About a month ago, walking my dogs, I came upon this piece of a branch in the middle of the road. I liked the composition--the bend in the stick, the one missing cone, the way another cone stands apart from the rest, as if considering its own flight--so I brought it home and set it on an outdoor table. Initially, I saw the branch as an inert thing. So I was surprised to find the cones responding to the weather. After rain, they're shrunken and hard--dark brown pods. When the sun comes back, they unfurl again. I wonder how long this cycling will continue?

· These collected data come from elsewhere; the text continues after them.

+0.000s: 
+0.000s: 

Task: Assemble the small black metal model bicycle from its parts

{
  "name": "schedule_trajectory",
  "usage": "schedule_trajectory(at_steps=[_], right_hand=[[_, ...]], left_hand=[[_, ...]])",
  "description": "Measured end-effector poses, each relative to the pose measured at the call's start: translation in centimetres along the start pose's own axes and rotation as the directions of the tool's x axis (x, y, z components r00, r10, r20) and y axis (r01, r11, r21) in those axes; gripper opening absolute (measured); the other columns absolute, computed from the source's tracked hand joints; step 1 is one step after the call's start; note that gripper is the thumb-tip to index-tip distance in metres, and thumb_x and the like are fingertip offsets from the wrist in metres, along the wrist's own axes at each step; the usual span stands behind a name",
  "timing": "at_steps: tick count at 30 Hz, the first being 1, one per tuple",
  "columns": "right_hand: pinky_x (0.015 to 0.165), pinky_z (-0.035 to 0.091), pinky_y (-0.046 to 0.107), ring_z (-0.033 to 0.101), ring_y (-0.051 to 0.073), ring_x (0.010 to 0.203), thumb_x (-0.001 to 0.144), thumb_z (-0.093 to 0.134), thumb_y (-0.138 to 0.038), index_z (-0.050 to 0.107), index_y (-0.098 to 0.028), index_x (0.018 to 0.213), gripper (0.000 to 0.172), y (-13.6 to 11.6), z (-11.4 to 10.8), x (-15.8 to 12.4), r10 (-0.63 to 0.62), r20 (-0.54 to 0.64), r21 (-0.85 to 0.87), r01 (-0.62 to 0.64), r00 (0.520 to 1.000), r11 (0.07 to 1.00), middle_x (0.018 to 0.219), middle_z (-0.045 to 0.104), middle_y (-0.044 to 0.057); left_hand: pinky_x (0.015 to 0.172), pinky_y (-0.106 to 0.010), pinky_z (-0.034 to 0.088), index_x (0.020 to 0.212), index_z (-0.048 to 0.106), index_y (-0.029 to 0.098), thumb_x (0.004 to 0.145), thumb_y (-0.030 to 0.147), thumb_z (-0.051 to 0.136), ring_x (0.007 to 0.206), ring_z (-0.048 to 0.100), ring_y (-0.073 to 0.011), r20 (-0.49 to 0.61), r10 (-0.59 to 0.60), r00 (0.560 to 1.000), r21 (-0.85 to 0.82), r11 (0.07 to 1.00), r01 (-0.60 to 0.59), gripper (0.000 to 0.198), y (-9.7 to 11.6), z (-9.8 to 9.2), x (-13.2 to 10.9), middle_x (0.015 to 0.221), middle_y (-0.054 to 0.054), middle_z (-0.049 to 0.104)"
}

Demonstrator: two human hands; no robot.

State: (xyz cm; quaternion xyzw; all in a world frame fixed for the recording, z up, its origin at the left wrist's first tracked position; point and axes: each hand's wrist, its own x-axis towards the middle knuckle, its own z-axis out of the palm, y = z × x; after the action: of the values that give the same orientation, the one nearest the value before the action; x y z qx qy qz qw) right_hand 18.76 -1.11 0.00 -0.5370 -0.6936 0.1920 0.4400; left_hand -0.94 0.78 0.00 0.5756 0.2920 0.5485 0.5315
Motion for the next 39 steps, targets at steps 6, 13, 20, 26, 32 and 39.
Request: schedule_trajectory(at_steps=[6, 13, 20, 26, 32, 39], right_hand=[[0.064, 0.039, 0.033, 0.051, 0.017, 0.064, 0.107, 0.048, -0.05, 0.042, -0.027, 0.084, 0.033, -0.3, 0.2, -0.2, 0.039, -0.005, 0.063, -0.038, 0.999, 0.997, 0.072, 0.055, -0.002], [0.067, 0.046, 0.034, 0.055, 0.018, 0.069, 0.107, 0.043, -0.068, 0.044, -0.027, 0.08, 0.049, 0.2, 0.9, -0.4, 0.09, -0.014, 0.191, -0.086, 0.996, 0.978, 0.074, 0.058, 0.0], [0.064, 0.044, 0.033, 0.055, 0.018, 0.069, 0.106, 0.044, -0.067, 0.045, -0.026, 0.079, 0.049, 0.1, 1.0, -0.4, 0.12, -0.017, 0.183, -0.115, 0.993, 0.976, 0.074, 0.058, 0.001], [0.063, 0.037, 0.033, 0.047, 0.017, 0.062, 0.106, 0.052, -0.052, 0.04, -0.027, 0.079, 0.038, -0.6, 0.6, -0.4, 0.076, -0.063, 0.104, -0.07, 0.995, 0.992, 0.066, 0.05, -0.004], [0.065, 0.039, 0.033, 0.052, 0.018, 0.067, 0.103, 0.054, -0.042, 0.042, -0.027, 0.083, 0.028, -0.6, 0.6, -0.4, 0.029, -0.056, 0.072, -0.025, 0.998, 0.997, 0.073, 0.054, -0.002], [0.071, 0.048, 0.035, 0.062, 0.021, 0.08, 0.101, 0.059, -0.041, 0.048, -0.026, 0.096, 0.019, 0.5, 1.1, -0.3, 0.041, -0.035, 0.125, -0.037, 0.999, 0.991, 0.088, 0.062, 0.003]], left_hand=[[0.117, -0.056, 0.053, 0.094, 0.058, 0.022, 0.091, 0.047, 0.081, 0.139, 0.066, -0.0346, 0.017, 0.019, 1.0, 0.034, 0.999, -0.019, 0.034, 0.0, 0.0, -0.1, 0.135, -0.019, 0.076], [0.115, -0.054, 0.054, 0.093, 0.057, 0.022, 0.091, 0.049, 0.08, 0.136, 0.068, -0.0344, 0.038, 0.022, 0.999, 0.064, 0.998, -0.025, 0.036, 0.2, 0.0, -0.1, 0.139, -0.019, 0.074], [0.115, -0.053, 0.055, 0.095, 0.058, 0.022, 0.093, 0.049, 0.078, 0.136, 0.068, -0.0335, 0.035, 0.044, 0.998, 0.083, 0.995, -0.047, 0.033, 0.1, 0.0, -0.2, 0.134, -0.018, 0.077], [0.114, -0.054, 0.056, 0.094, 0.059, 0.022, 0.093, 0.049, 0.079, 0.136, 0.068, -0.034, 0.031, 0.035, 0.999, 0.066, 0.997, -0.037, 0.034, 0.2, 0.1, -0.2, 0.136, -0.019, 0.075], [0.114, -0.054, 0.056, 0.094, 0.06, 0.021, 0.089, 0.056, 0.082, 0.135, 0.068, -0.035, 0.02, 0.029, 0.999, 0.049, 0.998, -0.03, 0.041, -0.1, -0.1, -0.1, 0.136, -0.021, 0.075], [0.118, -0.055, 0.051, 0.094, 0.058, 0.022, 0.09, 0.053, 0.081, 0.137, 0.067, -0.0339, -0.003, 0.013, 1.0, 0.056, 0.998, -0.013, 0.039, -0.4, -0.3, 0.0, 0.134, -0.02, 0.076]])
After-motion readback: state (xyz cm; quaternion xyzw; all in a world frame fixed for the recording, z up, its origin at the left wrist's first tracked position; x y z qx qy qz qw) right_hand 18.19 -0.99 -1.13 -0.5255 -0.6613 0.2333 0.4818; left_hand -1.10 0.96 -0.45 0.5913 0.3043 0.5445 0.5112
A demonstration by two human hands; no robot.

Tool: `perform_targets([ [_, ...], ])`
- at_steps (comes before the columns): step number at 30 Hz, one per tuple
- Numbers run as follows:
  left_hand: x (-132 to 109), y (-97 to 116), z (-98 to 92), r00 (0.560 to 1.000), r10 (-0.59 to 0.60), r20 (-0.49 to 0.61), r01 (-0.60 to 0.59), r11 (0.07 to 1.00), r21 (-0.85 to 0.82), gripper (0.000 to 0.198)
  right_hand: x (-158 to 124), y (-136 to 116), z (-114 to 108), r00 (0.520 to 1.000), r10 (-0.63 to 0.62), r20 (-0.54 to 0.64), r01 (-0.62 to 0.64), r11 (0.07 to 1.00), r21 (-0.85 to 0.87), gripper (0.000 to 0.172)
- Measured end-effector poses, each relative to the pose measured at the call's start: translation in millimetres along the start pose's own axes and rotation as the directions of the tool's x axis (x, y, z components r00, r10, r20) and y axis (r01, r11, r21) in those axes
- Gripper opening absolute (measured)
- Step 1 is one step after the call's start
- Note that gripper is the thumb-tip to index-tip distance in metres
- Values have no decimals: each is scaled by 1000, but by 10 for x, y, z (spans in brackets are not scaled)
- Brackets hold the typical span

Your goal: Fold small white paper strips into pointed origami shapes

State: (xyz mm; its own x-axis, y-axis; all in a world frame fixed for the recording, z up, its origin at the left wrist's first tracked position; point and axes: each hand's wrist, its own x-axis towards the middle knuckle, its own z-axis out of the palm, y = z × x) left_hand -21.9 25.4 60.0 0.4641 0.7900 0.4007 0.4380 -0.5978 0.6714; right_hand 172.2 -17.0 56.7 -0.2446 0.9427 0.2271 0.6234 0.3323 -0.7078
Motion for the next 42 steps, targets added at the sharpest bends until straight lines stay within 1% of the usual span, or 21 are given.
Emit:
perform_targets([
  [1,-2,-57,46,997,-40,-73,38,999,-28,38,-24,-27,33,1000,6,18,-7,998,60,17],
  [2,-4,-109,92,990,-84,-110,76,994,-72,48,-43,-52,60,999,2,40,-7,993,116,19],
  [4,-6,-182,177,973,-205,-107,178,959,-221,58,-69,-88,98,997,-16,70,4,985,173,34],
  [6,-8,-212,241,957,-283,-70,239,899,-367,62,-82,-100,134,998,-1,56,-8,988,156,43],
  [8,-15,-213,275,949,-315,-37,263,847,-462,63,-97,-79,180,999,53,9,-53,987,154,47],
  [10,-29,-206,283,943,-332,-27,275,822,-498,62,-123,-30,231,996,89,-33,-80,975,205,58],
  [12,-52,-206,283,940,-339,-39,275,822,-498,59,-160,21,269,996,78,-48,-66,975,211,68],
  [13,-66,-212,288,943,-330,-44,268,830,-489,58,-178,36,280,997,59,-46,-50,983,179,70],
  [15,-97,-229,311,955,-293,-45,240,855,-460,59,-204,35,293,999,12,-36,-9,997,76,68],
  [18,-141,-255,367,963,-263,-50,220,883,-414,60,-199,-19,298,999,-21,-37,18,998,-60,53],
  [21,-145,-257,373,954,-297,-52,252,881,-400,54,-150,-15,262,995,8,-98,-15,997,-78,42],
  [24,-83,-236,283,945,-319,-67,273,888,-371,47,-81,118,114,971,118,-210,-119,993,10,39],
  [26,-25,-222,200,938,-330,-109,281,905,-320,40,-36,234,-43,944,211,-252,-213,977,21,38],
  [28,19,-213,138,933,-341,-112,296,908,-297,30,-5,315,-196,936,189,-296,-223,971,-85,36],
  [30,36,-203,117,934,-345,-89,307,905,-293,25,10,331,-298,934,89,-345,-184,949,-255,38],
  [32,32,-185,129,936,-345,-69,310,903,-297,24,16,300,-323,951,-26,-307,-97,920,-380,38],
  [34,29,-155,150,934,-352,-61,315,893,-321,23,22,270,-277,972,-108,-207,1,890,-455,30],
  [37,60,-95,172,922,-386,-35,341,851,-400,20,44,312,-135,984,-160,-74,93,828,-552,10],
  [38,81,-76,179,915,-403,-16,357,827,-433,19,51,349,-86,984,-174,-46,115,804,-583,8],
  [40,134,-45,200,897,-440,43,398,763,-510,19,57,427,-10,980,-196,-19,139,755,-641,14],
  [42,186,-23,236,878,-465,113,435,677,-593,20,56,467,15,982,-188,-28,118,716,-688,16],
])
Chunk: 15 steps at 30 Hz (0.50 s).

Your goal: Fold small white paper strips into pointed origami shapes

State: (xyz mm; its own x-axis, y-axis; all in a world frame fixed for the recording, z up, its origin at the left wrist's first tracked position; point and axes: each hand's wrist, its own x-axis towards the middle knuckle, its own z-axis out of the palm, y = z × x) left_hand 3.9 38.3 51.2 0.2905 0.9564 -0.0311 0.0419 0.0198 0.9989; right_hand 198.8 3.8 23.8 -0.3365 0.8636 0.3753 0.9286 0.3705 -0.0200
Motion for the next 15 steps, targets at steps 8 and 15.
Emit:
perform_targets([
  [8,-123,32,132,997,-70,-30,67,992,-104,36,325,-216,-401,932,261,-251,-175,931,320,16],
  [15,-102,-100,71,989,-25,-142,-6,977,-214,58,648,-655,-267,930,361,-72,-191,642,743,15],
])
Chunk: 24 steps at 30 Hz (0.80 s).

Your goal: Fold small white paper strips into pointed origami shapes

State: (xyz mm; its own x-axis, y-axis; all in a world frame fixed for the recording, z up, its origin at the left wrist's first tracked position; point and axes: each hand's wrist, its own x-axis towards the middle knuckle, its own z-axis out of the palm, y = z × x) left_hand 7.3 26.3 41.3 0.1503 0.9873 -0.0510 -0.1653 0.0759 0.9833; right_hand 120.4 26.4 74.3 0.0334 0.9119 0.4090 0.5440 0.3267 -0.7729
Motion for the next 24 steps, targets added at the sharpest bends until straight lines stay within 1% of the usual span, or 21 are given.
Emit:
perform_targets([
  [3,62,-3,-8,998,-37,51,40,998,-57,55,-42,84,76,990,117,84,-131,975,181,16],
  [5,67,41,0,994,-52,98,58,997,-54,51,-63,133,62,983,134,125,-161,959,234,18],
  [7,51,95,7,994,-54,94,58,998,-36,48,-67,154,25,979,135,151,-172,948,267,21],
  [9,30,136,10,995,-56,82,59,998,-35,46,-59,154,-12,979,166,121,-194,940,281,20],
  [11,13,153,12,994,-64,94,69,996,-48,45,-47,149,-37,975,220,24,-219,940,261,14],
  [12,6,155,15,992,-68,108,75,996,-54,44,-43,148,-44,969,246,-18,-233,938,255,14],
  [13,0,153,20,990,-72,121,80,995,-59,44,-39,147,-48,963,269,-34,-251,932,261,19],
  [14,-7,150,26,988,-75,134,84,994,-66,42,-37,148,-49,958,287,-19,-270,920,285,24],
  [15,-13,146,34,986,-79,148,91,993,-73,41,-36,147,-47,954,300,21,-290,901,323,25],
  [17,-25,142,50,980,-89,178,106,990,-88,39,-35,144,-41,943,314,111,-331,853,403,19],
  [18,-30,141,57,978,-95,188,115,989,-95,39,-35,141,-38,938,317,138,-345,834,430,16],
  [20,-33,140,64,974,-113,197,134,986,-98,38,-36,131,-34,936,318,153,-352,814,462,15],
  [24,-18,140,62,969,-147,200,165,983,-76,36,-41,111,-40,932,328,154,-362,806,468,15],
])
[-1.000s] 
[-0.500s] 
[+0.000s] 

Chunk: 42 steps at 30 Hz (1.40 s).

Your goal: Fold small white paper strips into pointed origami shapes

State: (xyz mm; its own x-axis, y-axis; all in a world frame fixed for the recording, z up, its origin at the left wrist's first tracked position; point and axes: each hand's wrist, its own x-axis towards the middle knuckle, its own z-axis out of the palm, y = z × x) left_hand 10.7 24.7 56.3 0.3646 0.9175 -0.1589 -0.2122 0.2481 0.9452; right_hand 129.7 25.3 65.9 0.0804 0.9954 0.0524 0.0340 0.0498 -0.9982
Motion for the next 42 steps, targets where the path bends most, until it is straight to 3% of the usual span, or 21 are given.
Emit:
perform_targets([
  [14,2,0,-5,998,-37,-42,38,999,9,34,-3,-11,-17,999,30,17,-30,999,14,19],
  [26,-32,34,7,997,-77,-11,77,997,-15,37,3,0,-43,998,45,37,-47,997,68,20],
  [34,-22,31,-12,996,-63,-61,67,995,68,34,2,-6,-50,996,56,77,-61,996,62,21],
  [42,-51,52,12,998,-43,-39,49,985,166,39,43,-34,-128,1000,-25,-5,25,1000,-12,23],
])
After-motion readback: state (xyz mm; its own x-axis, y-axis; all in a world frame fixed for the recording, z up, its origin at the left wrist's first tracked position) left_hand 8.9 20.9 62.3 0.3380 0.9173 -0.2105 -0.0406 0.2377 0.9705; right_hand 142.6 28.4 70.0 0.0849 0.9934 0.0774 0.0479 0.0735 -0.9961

A friend from grad school, Susanna Baird (she's a writer too), just posted the loveliest-ever photo of Genie Wishes--her daughter's worn copy. From the peeling back cover to the fingerprinty front cover, it's all evidence that the book has been read, and for a writer, there's nothing better than that.

Thanks, Susanna and Annalise. If Genie Haddock Kunkle were a real person, I know she'd want to make Halloween costumes with you. 


Stairway to Melon*

 *Full credit for the post title goes to Baltimore musician Howard Markman, who found the caption that I could only sense was out there, hovering.

I hope everyone's having a lovely summer.